After completing his initial internship at Adbusters, White and his now-wife, Chiara Ricciardone ’05, moved to Egypt for nine months. The time spent in and around Cairo helped open White’s eyes to the global struggle for justice—and helped lay the groundwork for Occupy Wall Street.
“I would see the disrespect that the police officers would treat their citizens with,” White says. “Because I’m brown, a lot of people thought I was Egyptian, including the police officers. At that time, if you were a brown, Egyptian-looking male, you just got treated like crap.” He recalls a trip to the national museum—supposedly the heritage of all Egyptians—when the police mistook him for a local and tried to run him off. “I remember feeling, ‘Wow, this is an unjust country.’ There were so many police officers that a revolution seemed impossible,” he says.
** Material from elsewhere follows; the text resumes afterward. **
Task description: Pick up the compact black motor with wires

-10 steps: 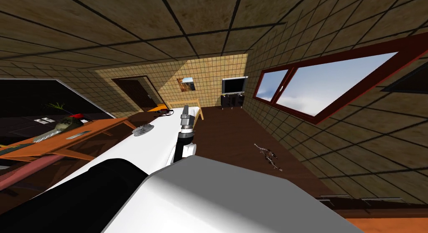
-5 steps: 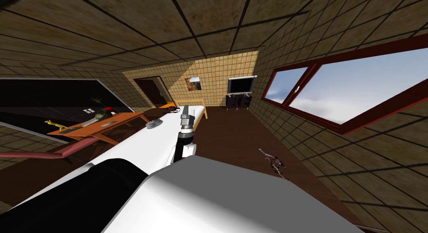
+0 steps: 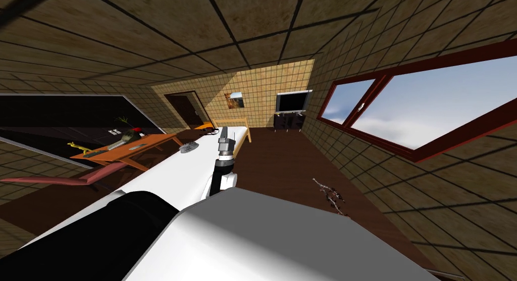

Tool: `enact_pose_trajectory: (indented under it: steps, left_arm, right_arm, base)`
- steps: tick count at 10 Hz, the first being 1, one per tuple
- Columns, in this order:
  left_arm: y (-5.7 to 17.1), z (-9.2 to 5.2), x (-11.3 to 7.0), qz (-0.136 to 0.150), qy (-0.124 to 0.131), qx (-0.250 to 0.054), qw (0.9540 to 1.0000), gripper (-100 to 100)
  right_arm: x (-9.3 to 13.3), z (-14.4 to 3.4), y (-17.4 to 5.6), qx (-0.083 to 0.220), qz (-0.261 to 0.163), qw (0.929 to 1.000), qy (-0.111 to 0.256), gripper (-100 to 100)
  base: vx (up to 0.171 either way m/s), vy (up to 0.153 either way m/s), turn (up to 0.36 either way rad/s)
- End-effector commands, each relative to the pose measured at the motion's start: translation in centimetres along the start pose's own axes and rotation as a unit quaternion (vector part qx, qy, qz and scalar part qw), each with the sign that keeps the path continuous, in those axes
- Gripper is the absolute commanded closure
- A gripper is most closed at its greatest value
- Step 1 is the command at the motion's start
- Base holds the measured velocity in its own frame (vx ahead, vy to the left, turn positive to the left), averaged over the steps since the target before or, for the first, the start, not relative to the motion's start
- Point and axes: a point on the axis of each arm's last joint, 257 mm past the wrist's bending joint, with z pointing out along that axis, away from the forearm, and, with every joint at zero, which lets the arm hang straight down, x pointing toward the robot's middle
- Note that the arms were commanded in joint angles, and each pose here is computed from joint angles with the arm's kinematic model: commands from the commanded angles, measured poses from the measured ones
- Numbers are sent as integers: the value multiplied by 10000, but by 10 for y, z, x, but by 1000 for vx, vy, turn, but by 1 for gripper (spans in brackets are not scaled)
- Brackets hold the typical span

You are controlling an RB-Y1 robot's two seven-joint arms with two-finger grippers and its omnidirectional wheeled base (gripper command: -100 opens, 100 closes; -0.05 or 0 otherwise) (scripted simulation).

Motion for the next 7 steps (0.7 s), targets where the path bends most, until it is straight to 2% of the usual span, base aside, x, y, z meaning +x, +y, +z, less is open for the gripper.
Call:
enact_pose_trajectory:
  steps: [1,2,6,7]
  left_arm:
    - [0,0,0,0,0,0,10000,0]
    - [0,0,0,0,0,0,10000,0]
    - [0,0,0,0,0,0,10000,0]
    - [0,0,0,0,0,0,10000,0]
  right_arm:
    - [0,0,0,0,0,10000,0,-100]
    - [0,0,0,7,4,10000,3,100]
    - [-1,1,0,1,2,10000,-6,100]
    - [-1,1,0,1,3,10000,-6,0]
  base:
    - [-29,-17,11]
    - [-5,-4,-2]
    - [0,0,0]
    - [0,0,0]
“When the Tahrir Square thing happened, that was the epiphany moment for me and for people at Adbusters,” White says. “Thinking, if a revolution can happen there and overthrow Mubarak, of course it can happen in America. The horizon of possibility had been opened.”
Despite certain shortcomings, like the lack of a clear policy victory, White sees Occupy Wall Street as a triumph and a harbinger of things to come. “I think Occupy was the very first tremor,” he says. “When you have a major earthquake, it’s sometimes preceded by earlier earthquakes that at the time seemed really large. But a year later, when the real earthquake hits, we realize what that was setting the stage for.”
Occupy Wall Street lives on in various incarnations, including a splinter group called Strike Debt, which is pursuing another campaign dreamed up by White—buying and forgiving the medical debt of ordinary citizens. White, however, is moving on to the next radical idea. He and Ricciardone have moved to a small town in coastal Oregon—“a place of wild political possibility,” he says—where he’ll work on a book about the potential for a worldwide political party that harnesses the revolutionary energy of the Occupy generation.
“Although it started as a revolt against the financial capture of democracy, it’s much larger than that,” White says. “It has to do with the fact that all the fish are dying, that the oceans are dying, and we are in the midst of an ecological apocalypse.”
From his new home, White hopes to sow seeds of thought that will topple the power of big polluters, financial-industry bullies, and authoritarian governments once and for all. His vision is not for everyone, he acknowledges.
“The kind of activism that I do and that I learned at Swarthmore, with the Diebold campaign, in particular, centers around provoking events,” he says. “That’s a different kind of activism than most people want to do. Most people want to do the kind of activism that builds institutions. I think you need to create a rupture moment. You have to make an event that spikes so high and lasts so long that the world is changed forever.”